21 juin 2016 — Rubriques · Numéros · Les archives · Le stylographe n°51 · Il était une fois · Les articles

En 2016, l’humanité est prise en sandwich : elle doit gérer l’encre du passé et celle de l’avenir. Depuis plus de dix ans, la Commission européenne et les grands établissements chargés de la conservation et de la transmission des traces de la mémoire de nos cultures, telle la Bibliothèque nationale de France, ont bâti des programmes de recherche de portée mondiale pour la protection et la sauvegarde des documents et des archives historiques contre la corrosion de l’encre ferrogallique. Il faut stabiliser les manuscrits. Il était jusqu’à présent admis que l’altération des papiers provoquée sur les manuscrits anciens par la présence d’encres ferro-galliques résultait principalement de deux phénomènes : l’hydrolyse et l’oxydation.
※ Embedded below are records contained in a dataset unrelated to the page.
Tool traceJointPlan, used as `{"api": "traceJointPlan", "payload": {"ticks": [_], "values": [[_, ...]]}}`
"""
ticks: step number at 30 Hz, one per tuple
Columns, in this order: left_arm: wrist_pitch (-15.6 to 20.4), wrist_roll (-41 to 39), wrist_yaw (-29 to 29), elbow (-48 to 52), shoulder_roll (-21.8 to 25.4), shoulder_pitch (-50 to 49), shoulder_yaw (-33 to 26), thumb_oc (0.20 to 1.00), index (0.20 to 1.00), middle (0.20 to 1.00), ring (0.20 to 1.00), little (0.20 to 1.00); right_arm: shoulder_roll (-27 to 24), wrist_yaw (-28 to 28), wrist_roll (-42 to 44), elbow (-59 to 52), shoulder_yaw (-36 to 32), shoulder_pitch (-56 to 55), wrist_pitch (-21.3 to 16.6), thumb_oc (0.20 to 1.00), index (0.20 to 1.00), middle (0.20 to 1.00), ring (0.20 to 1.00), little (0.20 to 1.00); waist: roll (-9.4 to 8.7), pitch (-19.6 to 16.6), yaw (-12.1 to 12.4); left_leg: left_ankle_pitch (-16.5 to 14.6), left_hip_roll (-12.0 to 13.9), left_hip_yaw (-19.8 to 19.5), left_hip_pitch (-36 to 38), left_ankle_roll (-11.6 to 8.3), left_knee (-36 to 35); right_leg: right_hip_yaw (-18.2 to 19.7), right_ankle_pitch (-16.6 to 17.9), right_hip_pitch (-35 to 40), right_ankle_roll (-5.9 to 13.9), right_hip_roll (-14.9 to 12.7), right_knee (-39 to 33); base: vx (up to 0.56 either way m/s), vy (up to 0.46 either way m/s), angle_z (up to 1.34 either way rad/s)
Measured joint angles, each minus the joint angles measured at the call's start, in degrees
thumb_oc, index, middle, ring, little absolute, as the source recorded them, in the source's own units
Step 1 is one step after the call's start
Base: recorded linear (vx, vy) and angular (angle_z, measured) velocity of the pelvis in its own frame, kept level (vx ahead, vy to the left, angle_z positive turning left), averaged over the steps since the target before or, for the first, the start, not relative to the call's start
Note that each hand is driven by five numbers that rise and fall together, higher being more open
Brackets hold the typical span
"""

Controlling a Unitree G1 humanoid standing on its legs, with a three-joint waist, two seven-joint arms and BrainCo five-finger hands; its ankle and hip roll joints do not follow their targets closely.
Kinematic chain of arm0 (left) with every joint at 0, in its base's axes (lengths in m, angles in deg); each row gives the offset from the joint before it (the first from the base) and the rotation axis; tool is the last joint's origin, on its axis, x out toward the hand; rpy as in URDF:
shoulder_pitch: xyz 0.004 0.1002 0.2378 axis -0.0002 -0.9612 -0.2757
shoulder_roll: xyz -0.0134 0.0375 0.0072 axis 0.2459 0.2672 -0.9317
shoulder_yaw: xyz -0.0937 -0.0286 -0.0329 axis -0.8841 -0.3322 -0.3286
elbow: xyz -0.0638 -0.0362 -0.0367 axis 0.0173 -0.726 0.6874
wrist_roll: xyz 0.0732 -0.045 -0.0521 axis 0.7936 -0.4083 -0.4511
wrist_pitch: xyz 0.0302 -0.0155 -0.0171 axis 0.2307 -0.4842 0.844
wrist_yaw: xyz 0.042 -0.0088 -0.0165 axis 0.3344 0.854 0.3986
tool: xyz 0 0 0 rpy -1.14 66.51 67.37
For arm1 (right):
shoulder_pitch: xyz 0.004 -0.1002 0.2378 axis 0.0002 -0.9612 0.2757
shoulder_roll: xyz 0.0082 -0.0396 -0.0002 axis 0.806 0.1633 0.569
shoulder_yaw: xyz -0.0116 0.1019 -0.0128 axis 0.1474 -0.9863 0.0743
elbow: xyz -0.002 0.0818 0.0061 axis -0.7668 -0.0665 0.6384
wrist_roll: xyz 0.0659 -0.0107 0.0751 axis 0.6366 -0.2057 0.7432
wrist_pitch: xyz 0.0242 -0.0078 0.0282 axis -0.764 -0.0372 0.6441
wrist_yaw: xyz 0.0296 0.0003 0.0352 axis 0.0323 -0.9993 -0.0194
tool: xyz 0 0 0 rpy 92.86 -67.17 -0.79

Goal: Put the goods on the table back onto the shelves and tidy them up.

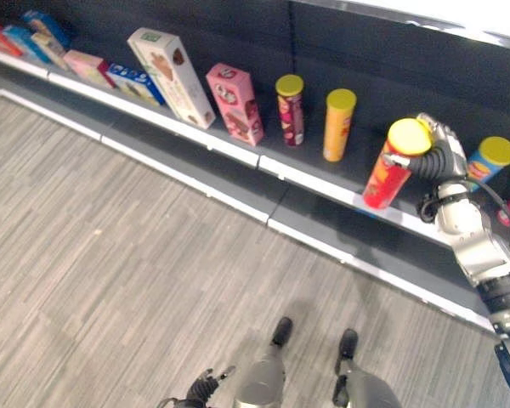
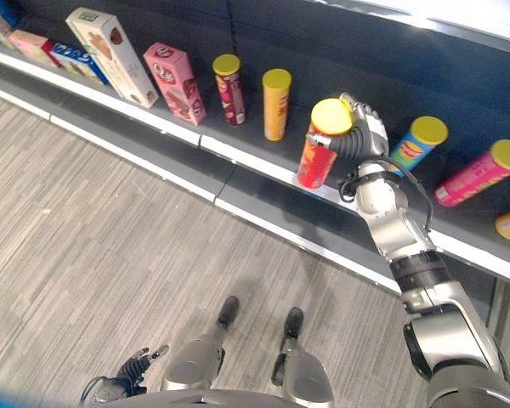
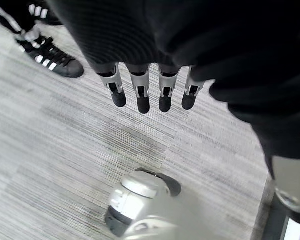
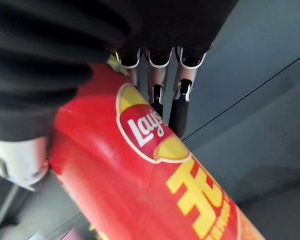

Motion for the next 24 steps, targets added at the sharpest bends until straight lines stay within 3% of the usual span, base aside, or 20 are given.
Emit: {"api": "traceJointPlan", "payload": {"ticks": [7,14,24], "values": [[1.1,-2.1,1.0,4.3,0.7,0.1,3.1,1.000,1.000,1.000,1.000,1.000,-2.6,-7.8,0.0,13.9,0.3,9.0,2.0,0.200,0.200,0.200,0.200,0.200,3.22,1.3,2.1,1.6,-1.2,-1.7,-1.6,-0.06,-0.2,-2.0,0.0,-1.0,0.05,-1.1,0.0,-0.02,-0.020,0.18],[2.1,-2.1,2.0,4.4,0.8,0.7,4.3,1.000,1.000,1.000,1.000,1.000,-5.4,-11.2,-1.0,21.2,2.0,12.3,3.2,0.200,0.200,0.200,0.200,0.200,6.13,2.6,2.5,1.7,-1.8,-1.9,-3.1,-0.02,-0.3,-2.5,-0.1,-2.3,0.14,-1.7,0.0,0.00,-0.013,0.03],[2.3,-2.2,2.8,5.5,0.8,1.4,4.5,1.000,1.000,1.000,1.000,1.000,-5.5,-13.4,-0.9,25.5,2.5,12.9,3.7,0.200,0.200,0.200,0.200,0.200,7.15,3.1,2.9,1.7,-1.7,-1.9,-4.1,-0.04,-0.3,-2.6,-0.3,-3.4,0.25,-1.6,0.0,0.00,0.000,0.00]]}}
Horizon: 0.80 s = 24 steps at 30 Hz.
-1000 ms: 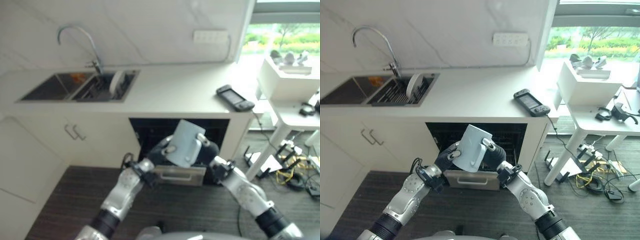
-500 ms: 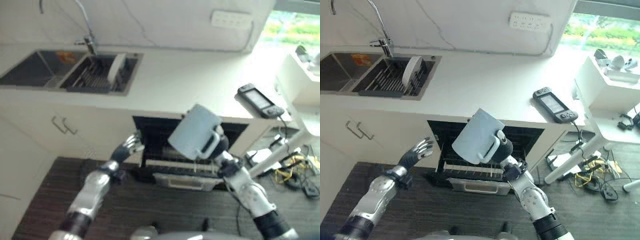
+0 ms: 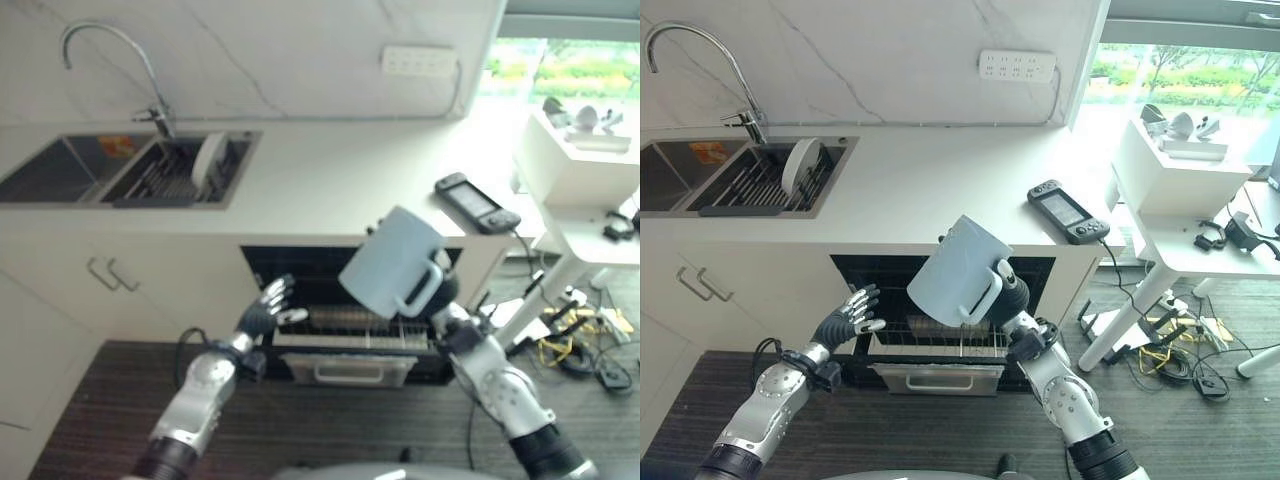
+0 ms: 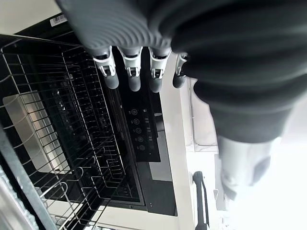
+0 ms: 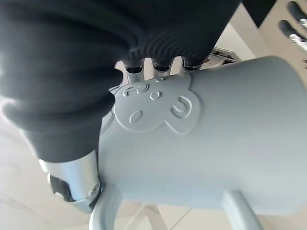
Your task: Place the dishes in the dishwasher.
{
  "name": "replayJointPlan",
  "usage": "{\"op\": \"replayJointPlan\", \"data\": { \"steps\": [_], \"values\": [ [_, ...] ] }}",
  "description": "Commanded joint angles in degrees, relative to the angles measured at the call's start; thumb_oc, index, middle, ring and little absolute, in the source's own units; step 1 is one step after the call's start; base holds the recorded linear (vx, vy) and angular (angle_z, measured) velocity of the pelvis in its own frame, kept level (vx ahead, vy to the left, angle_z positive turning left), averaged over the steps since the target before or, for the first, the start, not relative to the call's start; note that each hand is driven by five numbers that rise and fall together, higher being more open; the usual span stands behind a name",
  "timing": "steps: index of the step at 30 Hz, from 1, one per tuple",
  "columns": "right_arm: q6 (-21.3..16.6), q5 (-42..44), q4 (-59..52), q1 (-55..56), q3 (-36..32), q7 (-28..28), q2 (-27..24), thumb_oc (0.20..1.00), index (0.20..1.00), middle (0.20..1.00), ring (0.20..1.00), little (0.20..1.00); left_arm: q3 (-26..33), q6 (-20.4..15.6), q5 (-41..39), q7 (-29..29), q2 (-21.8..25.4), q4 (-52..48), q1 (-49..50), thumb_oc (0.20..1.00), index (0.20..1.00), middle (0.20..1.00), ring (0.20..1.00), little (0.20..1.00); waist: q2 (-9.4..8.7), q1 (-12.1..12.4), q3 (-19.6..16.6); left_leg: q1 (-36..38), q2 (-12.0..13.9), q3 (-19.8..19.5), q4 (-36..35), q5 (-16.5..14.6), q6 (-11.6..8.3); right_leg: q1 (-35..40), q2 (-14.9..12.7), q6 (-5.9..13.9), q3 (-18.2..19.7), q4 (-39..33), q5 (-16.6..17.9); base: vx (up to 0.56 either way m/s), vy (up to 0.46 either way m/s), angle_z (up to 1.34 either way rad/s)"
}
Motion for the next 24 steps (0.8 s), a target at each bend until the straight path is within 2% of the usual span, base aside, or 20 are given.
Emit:
{"op": "replayJointPlan", "data": {
  "steps": [1, 2, 7, 8, 11, 14, 15, 18, 22, 24],
  "values": [
    [-4.9, -1.8, -4.2, -1.4, -3.9, -2.2, 0.9, 0.2, 0.2, 0.2, 0.2, 0.2, -0.7, -1.4, 6.9, -2.1, 4.8, -2.0, -3.0, 1.0, 1.0, 1.0, 1.0, 1.0, -1.31, 0.4, -0.5, -2.0, 0.5, 0.2, 1.3, 0.8, 0.59, 2.2, -5.6, 3.9, -2.2, 3.6, -4.9, 0.14, 0.012, 0.04],
    [-5.8, -4.1, -3.1, -2.2, -5.6, -4.4, -0.4, 0.2, 0.2, 0.2, 0.2, 0.2, -1.4, -1.4, 11.6, -3.4, 7.2, -2.6, -3.5, 1.0, 1.0, 1.0, 1.0, 1.0, -1.08, 0.5, -0.3, -2.2, 0.7, 0.5, 2.2, 0.5, 0.49, 2.1, -6.3, 4.34, -3.2, 4.6, -5.2, 0.13, 0.012, 0.04],
    [-4.9, -7.4, -0.9, -3.6, -8.3, -7.3, -3.3, 0.2, 0.2, 0.2, 0.2, 0.2, -2.7, 0.2, 16.3, -7.3, 12.7, -5.1, -4.9, 1.0, 1.0, 1.0, 1.0, 1.0, -0.87, 0.8, 0.8, -3.6, 0.8, 0.3, 4.7, -0.1, 0.22, 1.8, -7.5, 4.75, -4.3, 6.6, -5.8, 0.11, -0.011, 0.11],
    [-3.9, -8.5, 0.7, -4.3, -9.6, -7.6, -5.8, 0.2, 0.2, 0.2, 0.2, 0.2, -3.9, 0.4, 18.7, -9.8, 16.1, -6.6, -5.7, 1.0, 1.0, 1.0, 1.0, 1.0, -0.92, 1.0, 1.8, -5.1, 0.9, 0.0, 6.2, -0.1, 0.0, 1.6, -8.0, 5.06, -4.5, 6.8, -5.8, 0.08, -0.044, 0.1],
    [-3.4, -9.4, 2.0, -4.7, -10.2, -8.2, -7.3, 0.2, 0.2, 0.2, 0.2, 0.2, -4.8, 1.0, 20.7, -11.0, 18.7, -7.9, -6.5, 1.0, 1.0, 1.0, 1.0, 1.0, -1.01, 1.3, 2.6, -6.4, 0.9, -0.4, 7.0, -0.1, -0.14, 1.4, -8.2, 5.24, -4.8, 6.6, -5.6, 0.03, -0.043, 0.15],
    [-2.6, -12.6, 5.3, -5.6, -10.1, -10.5, -9.9, 0.2, 0.2, 0.2, 0.2, 0.2, -6.8, 5.1, 30.5, -10.9, 23.1, -7.5, -8.7, 1.0, 1.0, 1.0, 1.0, 1.0, -1.21, 1.8, 4.3, -8.9, 1.0, -0.6, 8.6, 0.3, -0.44, 1.1, -8.8, 5.55, -5.5, 6.6, -5.3, -0.03, -0.066, 0.13],
    [-2.3, -12.9, 5.7, -5.8, -10.0, -11.4, -11.1, 0.2, 0.2, 0.2, 0.2, 0.2, -7.3, 4.8, 32.7, -10.7, 24.4, -7.5, -9.1, 1.0, 1.0, 1.0, 1.0, 1.0, -1.46, 2.0, 5.1, -10.2, 1.2, -0.6, 9.5, 0.4, -0.56, 0.7, -9.1, 5.7, -5.9, 6.8, -5.0, -0.08, -0.102, 0.19],
    [-1.6, -15.7, 7.0, -5.5, -10.2, -11.8, -13.0, 0.2, 0.2, 0.2, 0.2, 0.2, -7.6, 7.1, 36.5, -11.5, 26.2, -8.0, -9.9, 1.0, 1.0, 1.0, 1.0, 1.0, -1.72, 2.4, 6.6, -12.7, 1.5, -0.7, 11.2, 0.8, -0.78, 0.5, -9.3, 5.82, -6.5, 6.8, -4.8, -0.07, -0.097, 0.16],
    [-2.8, -18.4, 14.3, -6.9, -9.3, -13.6, -13.3, 0.2, 0.2, 0.2, 0.2, 0.2, -10.3, 6.6, 43.0, -9.7, 27.3, -7.7, -13.9, 1.0, 1.0, 1.0, 1.0, 1.0, -2.32, 3.7, 9.6, -17.9, 2.1, -1.5, 13.7, 2.1, -1.72, 1.5, -9.6, 6.17, -8.2, 5.5, -4.7, -0.15, -0.13, 0.22],
    [-3.4, -19.6, 17.7, -9.9, -8.3, -16.2, -12.8, 0.2, 0.2, 0.2, 0.2, 0.2, -12.0, 6.5, 45.5, -8.4, 27.2, -7.7, -16.9, 1.0, 1.0, 1.0, 1.0, 1.0, -2.52, 4.4, 10.8, -19.5, 2.2, -2.3, 13.6, 2.9, -2.15, 1.8, -9.2, 6.26, -8.5, 4.5, -4.7, -0.17, -0.078, 0.23]
  ]
}}
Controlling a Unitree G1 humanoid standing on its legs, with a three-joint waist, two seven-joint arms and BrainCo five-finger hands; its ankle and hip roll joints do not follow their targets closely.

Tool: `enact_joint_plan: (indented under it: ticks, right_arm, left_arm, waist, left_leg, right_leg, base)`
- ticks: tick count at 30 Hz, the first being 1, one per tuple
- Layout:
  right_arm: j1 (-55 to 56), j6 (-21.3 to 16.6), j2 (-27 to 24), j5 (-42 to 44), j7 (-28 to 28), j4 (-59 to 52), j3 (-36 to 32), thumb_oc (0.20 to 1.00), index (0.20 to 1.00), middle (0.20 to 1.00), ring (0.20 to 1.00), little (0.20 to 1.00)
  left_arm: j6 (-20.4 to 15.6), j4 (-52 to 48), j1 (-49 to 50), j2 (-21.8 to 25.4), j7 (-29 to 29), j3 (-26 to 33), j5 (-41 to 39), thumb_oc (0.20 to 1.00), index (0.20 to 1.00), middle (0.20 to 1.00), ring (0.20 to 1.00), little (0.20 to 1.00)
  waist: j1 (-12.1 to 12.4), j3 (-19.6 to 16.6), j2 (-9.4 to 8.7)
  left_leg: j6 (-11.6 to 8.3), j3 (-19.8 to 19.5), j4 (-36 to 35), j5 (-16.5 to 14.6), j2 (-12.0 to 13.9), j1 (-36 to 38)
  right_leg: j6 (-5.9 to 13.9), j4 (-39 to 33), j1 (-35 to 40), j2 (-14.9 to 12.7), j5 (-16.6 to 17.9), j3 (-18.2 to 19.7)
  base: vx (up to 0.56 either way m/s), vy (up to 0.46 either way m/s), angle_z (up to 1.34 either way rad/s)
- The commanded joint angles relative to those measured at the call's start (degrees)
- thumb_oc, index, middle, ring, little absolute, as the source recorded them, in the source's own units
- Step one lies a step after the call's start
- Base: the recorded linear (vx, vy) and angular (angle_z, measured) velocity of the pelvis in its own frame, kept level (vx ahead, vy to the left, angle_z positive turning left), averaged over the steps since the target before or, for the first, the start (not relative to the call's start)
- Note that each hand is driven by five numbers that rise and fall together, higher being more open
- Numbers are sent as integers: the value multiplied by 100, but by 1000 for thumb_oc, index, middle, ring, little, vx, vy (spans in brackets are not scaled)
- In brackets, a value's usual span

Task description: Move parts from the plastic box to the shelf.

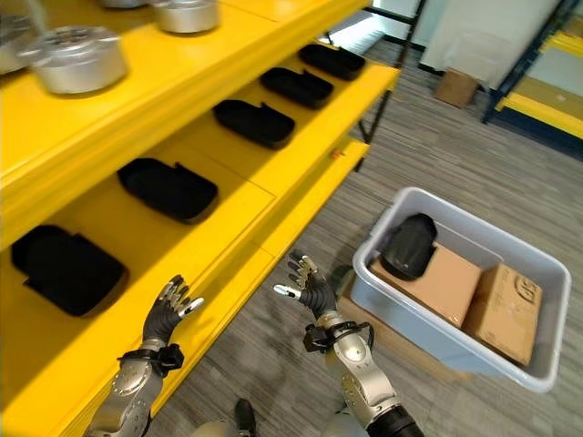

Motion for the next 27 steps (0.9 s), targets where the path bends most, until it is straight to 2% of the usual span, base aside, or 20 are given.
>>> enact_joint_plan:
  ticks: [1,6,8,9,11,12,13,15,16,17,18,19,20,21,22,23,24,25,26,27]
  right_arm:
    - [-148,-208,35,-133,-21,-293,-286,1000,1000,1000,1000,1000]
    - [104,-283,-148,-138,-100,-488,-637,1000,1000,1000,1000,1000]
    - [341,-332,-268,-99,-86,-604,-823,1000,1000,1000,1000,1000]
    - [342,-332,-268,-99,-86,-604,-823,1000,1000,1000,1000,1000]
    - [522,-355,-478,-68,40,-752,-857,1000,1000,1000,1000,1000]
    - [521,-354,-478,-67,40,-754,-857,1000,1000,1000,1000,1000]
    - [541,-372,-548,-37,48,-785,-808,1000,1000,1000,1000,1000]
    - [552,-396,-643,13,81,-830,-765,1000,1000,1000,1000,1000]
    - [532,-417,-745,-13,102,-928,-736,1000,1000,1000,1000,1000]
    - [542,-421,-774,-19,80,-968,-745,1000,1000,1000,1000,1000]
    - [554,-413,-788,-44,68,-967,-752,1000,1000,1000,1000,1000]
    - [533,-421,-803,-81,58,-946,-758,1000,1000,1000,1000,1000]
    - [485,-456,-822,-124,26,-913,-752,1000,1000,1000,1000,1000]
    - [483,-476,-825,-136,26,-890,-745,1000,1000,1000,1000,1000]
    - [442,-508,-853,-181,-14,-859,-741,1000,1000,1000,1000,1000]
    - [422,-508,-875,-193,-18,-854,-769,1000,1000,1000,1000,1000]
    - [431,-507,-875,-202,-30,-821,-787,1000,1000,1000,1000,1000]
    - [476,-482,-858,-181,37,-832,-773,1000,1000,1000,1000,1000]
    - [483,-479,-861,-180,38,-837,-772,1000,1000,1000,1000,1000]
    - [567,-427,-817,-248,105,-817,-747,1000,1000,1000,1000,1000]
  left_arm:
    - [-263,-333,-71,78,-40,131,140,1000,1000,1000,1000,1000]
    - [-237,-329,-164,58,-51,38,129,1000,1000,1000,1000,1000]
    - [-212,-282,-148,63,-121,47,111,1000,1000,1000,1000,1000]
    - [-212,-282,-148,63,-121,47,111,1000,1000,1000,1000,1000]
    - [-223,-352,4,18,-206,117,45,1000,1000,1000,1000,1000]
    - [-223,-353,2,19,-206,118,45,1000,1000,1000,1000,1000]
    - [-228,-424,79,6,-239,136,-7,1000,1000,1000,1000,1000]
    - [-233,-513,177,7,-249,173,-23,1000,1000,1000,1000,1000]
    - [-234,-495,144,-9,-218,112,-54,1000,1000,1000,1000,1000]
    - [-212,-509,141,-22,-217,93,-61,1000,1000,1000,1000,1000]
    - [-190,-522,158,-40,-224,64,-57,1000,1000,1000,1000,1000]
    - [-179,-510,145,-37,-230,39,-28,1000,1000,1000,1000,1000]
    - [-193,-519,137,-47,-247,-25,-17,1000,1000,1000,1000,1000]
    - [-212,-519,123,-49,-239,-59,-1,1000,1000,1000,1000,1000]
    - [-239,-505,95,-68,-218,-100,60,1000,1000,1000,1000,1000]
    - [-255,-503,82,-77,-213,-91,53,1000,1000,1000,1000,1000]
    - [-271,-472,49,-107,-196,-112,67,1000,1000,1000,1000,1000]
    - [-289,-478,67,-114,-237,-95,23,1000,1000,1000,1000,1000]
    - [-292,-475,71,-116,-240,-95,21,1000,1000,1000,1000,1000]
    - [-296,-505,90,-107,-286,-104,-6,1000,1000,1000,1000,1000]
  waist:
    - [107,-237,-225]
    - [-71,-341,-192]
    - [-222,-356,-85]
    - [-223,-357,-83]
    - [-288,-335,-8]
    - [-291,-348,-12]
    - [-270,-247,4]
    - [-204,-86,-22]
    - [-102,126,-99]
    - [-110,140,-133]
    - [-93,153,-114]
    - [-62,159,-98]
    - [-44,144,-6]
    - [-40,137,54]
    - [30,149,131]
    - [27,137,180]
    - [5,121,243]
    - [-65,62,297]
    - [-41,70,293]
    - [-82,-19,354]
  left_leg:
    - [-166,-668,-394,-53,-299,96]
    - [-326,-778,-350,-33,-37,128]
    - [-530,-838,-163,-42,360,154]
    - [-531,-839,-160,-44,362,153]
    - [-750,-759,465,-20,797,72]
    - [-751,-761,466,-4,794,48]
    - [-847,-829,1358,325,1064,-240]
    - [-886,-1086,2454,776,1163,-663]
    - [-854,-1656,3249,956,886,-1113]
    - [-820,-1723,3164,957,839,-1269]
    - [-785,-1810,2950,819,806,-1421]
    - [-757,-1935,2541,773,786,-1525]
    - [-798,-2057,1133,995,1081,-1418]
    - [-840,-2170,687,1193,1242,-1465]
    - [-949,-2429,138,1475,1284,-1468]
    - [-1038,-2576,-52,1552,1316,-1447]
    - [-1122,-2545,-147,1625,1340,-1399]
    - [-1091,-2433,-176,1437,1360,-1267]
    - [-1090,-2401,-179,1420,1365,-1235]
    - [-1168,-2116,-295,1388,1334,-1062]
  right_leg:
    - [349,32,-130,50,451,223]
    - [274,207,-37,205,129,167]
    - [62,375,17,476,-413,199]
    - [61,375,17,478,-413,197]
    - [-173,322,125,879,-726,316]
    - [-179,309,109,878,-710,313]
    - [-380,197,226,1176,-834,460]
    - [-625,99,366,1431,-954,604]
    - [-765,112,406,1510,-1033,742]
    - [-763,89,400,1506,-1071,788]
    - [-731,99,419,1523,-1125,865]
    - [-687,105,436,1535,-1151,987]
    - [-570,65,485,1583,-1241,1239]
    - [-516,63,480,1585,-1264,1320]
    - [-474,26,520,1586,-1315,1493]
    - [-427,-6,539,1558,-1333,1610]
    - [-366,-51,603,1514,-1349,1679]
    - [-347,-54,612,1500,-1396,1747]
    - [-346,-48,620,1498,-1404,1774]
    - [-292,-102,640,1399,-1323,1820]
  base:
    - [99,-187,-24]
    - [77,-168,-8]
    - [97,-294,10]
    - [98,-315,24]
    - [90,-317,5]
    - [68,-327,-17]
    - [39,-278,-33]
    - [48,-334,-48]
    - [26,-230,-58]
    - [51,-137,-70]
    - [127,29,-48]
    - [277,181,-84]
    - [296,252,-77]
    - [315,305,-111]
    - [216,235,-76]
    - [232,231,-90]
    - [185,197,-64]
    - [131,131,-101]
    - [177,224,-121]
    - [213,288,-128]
En 2011, des scientifiques du Centre de recherche sur la conservation des collections (Muséum national d’histoire naturelle/CNRS/ministère de la Culture et de la Communication) et de l’Université d’Anvers en Belgique ont démontré que l’oxydation est le processus dominant de la dégradation des manuscrits et que ce phénomène pourrait être inhibé par une…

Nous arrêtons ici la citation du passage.